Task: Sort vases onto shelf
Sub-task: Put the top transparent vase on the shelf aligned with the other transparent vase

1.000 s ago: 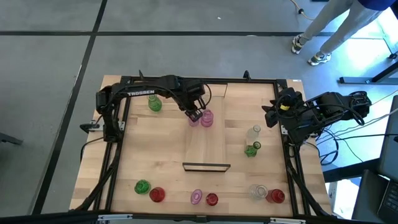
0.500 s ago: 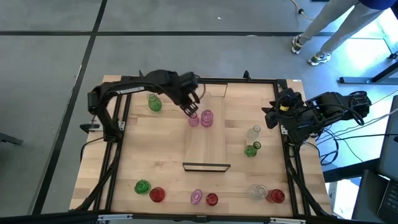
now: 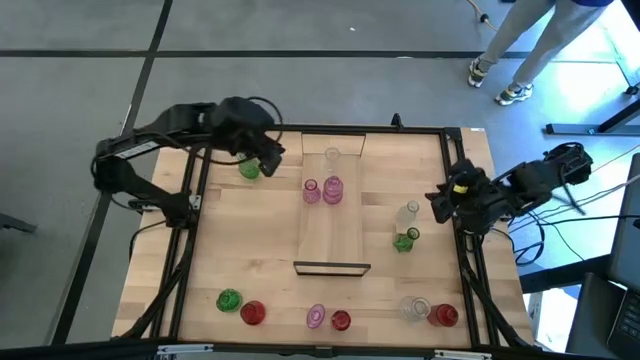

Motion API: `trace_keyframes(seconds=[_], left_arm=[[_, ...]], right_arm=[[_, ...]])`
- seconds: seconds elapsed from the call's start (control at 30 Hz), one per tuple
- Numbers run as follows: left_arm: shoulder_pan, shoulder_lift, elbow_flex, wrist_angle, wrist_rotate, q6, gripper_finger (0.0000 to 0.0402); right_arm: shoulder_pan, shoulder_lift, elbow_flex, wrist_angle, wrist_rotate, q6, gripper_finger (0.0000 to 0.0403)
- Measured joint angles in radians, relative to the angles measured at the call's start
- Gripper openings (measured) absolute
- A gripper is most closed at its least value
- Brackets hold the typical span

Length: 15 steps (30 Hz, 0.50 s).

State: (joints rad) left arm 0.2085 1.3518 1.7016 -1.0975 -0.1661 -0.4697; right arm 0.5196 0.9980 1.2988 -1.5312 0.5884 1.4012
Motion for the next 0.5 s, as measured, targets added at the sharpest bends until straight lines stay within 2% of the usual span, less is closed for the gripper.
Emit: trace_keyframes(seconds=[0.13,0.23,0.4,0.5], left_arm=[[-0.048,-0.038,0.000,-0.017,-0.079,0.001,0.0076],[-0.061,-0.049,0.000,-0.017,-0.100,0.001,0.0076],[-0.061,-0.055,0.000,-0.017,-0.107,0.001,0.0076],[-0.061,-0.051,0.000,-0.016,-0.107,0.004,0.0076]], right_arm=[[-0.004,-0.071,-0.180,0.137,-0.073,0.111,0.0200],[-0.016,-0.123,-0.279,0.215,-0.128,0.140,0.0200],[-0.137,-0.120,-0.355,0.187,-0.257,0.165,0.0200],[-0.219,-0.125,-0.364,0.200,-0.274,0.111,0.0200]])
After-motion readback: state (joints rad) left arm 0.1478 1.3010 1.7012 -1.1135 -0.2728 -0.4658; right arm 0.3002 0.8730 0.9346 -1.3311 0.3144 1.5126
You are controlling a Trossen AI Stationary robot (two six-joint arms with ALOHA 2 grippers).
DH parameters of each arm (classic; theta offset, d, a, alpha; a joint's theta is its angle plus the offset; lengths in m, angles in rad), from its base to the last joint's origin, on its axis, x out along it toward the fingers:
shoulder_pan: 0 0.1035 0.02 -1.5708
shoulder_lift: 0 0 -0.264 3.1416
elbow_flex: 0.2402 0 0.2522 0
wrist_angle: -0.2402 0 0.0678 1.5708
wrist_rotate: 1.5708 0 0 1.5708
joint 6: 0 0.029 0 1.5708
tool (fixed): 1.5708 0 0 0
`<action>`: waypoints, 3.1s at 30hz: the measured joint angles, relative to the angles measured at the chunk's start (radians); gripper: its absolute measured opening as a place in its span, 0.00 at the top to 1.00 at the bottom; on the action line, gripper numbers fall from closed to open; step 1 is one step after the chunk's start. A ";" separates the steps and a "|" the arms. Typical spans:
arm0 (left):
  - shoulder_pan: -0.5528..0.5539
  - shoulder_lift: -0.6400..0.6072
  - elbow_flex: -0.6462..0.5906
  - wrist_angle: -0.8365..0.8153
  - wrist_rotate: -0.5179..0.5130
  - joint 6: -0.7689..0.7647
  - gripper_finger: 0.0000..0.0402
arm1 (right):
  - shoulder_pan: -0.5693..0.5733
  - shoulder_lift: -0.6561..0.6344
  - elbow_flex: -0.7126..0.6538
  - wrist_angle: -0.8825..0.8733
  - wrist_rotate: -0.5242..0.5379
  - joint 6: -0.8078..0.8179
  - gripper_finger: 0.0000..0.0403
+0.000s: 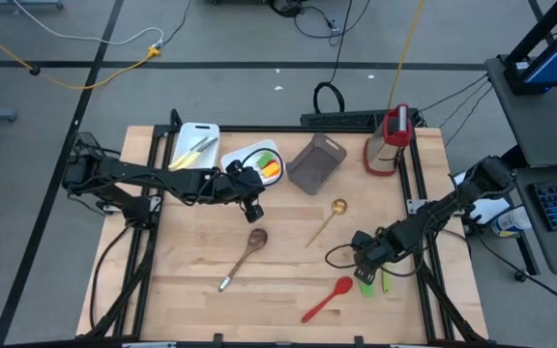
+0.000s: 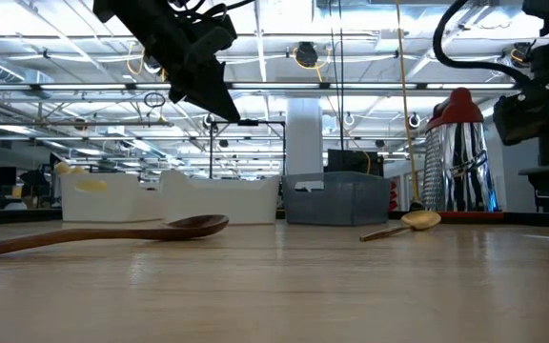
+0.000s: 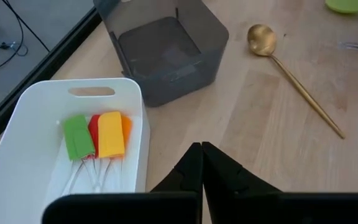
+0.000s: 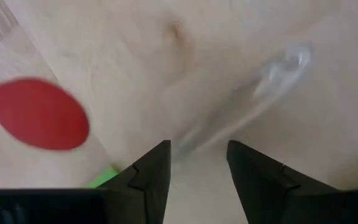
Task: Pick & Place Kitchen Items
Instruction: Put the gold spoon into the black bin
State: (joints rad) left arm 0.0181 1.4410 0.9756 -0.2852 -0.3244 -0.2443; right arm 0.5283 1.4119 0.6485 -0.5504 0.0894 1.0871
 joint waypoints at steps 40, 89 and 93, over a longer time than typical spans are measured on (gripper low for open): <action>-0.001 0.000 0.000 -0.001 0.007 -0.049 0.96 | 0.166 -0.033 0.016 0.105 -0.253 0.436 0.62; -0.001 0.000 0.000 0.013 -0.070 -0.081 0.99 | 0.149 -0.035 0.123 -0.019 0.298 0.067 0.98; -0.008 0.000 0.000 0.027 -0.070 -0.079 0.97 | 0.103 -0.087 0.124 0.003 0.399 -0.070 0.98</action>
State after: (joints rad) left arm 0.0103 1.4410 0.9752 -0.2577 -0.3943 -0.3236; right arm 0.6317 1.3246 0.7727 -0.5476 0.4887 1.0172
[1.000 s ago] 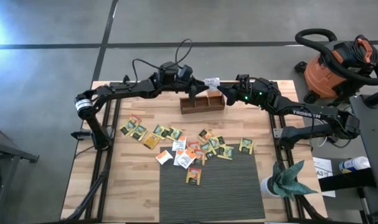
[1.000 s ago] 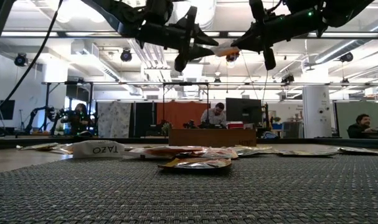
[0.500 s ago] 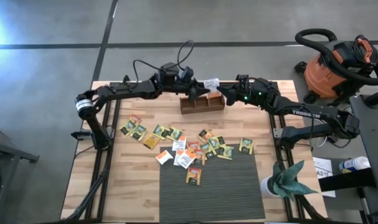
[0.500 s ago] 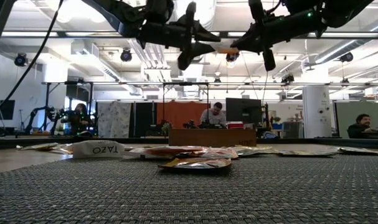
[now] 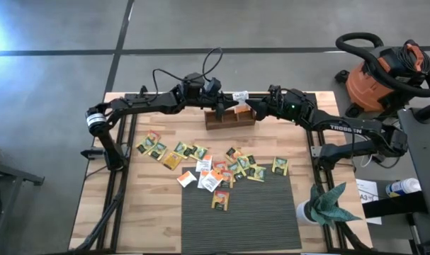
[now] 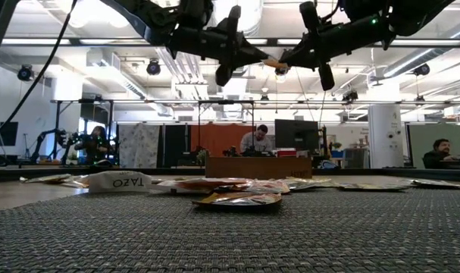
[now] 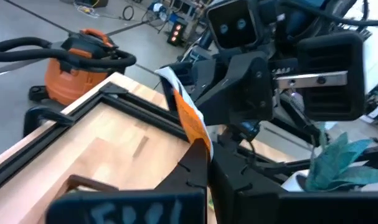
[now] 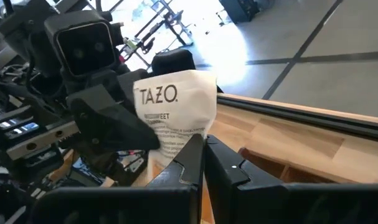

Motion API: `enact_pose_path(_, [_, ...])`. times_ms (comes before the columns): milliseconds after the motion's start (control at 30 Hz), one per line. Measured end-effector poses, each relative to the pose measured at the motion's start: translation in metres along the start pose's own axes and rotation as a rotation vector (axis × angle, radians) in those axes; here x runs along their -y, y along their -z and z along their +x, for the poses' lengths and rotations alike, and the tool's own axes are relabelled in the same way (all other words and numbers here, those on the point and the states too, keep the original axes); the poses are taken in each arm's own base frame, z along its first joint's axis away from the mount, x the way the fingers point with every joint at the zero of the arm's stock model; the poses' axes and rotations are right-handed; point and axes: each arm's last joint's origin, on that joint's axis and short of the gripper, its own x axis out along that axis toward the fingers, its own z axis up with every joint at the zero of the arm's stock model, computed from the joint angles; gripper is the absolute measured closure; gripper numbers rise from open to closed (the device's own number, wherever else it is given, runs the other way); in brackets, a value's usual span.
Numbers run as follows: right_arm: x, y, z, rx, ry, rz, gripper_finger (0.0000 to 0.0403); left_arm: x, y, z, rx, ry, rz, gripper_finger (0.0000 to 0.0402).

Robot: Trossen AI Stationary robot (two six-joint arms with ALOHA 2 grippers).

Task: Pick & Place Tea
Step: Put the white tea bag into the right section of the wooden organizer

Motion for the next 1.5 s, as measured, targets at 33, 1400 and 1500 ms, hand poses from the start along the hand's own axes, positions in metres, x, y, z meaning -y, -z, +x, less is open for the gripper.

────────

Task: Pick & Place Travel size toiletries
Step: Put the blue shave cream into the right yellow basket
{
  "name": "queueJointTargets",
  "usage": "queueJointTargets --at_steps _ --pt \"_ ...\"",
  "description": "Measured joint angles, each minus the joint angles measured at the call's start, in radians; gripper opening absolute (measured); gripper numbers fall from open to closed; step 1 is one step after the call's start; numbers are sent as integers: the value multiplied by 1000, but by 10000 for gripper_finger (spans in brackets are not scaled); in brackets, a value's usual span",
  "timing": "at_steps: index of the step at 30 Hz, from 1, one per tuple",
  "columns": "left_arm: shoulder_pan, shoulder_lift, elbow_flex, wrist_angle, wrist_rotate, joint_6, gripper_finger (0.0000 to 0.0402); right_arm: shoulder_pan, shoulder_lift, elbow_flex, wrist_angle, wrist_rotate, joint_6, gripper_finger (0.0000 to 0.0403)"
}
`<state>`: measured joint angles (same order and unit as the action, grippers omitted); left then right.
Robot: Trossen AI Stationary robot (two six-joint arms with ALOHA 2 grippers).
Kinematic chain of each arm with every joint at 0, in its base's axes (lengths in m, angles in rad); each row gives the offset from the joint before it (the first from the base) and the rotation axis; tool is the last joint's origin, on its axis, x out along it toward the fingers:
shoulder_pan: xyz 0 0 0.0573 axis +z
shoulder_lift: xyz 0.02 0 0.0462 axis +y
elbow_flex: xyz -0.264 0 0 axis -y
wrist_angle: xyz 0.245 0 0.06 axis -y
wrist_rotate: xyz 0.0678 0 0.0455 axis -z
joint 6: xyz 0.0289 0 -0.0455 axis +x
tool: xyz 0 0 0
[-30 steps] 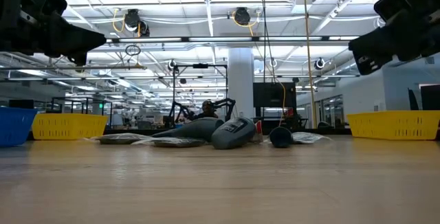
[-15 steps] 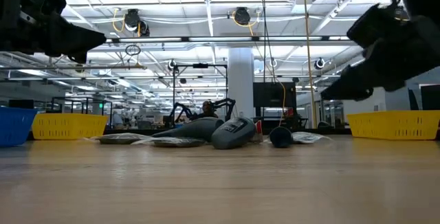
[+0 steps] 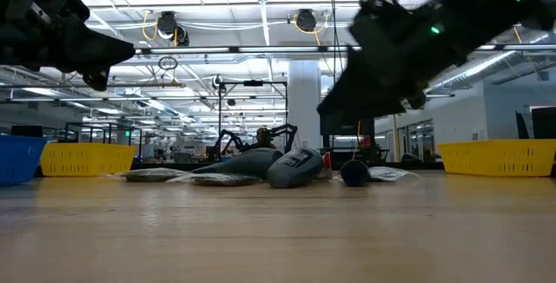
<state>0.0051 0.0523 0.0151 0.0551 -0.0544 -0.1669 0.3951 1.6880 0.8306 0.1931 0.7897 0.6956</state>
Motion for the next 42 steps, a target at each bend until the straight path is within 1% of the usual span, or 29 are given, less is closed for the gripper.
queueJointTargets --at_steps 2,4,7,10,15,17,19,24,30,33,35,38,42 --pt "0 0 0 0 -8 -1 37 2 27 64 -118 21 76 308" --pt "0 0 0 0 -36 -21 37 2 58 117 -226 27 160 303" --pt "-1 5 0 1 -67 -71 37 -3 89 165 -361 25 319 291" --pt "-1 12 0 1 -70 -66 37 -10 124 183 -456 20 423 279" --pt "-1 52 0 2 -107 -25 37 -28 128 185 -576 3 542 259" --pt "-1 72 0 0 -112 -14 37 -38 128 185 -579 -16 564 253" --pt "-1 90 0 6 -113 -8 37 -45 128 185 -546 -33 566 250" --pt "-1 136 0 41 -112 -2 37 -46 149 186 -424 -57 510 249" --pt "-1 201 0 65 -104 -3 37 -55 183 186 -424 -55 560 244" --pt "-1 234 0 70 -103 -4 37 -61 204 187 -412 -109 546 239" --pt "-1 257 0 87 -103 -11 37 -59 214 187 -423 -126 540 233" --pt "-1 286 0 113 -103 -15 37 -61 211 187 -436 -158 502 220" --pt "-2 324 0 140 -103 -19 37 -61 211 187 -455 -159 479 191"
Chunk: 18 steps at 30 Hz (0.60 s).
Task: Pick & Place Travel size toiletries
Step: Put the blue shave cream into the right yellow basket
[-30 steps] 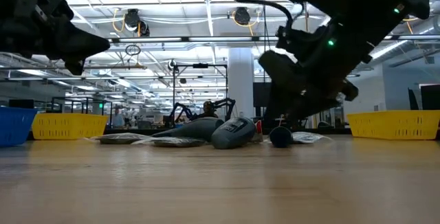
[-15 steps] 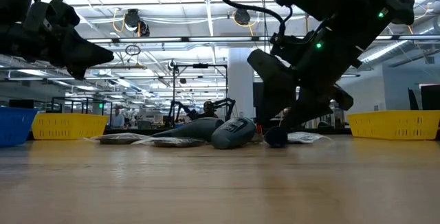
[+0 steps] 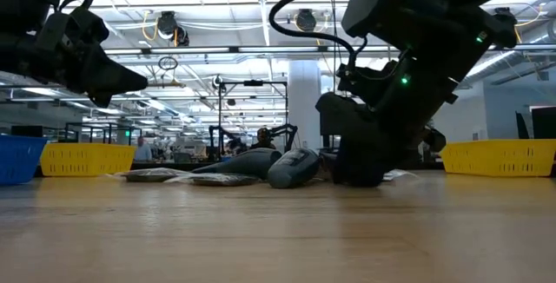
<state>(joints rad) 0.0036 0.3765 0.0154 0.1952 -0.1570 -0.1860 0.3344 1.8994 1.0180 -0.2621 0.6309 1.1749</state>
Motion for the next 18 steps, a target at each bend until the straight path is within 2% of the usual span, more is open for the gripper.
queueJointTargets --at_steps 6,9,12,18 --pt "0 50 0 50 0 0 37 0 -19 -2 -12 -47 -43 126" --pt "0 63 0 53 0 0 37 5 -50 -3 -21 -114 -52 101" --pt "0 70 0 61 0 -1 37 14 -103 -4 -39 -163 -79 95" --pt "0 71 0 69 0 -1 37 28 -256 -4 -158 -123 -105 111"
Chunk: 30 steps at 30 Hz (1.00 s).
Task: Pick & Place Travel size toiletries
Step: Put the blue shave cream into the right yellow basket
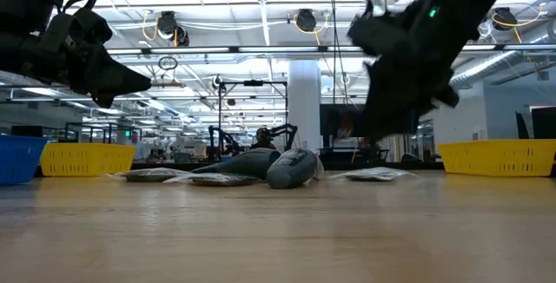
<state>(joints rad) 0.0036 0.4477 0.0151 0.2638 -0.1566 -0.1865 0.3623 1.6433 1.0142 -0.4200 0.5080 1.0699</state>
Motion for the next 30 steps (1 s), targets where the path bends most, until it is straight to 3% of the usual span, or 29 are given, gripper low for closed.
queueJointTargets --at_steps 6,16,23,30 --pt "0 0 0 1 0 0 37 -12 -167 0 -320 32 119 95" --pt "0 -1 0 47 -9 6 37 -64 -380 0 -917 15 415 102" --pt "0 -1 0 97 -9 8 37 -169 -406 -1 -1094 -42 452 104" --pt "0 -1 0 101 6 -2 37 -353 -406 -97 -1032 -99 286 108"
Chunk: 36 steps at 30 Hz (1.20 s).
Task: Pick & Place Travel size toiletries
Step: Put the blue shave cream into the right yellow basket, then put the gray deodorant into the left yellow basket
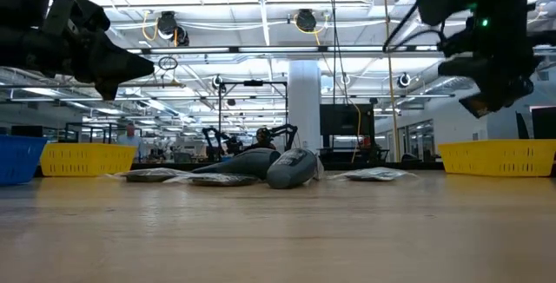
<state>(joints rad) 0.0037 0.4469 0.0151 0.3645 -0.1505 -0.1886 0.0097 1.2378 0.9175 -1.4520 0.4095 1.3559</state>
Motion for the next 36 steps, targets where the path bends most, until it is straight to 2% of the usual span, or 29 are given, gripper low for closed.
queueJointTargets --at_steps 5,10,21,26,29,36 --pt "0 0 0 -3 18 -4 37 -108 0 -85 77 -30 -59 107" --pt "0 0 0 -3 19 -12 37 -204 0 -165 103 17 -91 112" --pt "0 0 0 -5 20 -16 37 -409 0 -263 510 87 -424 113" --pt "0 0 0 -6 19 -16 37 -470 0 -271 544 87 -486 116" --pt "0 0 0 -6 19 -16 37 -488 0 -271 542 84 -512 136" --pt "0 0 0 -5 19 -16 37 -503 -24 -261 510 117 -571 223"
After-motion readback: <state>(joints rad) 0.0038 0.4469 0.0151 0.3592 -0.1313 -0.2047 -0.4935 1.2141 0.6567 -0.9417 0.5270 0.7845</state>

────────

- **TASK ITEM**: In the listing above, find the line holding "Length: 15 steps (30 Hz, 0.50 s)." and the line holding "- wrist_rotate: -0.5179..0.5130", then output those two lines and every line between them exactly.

- **OUTPUT BELOW**:
Length: 15 steps (30 Hz, 0.50 s).

State: (joints rad) left arm 0.2085 1.3518 1.7016 -1.0975 -0.1661 -0.4697; right arm 0.5196 0.9980 1.2988 -1.5312 0.5884 1.4012
Motion for the next 0.5 s, as measured, targets added at the sharpest bends until straight lines stay within 2% of the usual span, less is closed for the gripper.
Emit: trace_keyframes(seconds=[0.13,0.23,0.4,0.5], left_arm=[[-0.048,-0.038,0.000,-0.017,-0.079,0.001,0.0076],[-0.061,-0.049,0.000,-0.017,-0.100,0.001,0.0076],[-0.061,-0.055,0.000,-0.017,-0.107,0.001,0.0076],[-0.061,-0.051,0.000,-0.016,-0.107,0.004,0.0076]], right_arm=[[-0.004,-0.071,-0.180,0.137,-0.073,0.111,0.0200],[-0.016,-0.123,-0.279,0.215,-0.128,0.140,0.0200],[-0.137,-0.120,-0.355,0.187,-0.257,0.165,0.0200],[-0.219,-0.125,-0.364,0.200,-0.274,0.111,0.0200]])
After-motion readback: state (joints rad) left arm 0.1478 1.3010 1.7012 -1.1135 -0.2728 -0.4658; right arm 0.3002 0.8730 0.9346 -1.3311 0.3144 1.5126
You are controlling a Trossen AI Stationary robot (two six-joint arms with ALOHA 2 grippers).
DH parameters of each arm (classic; theta offset, d, a, alpha; a joint's theta is its angle plus the offset; lengths in m, angles in rad), from its base to the last joint's origin, on its axis, x out along it toward the fingers:
shoulder_pan: 0 0.1035 0.02 -1.5708
shoulder_lift: 0 0 -0.264 3.1416
elbow_flex: 0.2402 0 0.2522 0
wrist_angle: -0.2402 0 0.0678 1.5708
wrist_rotate: 1.5708 0 0 1.5708
joint 6: 0 0.029 0 1.5708
tool (fixed): 1.5708 0 0 0
`<action>`: waypoints, 3.1s at 30hz: the measured joint angles, relative to the angles measured at the chunk's start (radians); gripper: its absolute measured opening as a place in its span, 0.00 at the top to 1.00 at the bottom; on the action line, gripper numbers fall from closed to open; step 1 is one step after the chunk's start. A ";" separates the steps and a "|" the arms. Typical spans:
arm0 (left):
  - shoulder_pan: -0.5528..0.5539
  - shoulder_lift: -0.6400..0.6072
  - elbow_flex: -0.6462..0.5906
  - wrist_angle: -0.8365..0.8153
  - wrist_rotate: -0.5179..0.5130

Nothing else is part of this answer.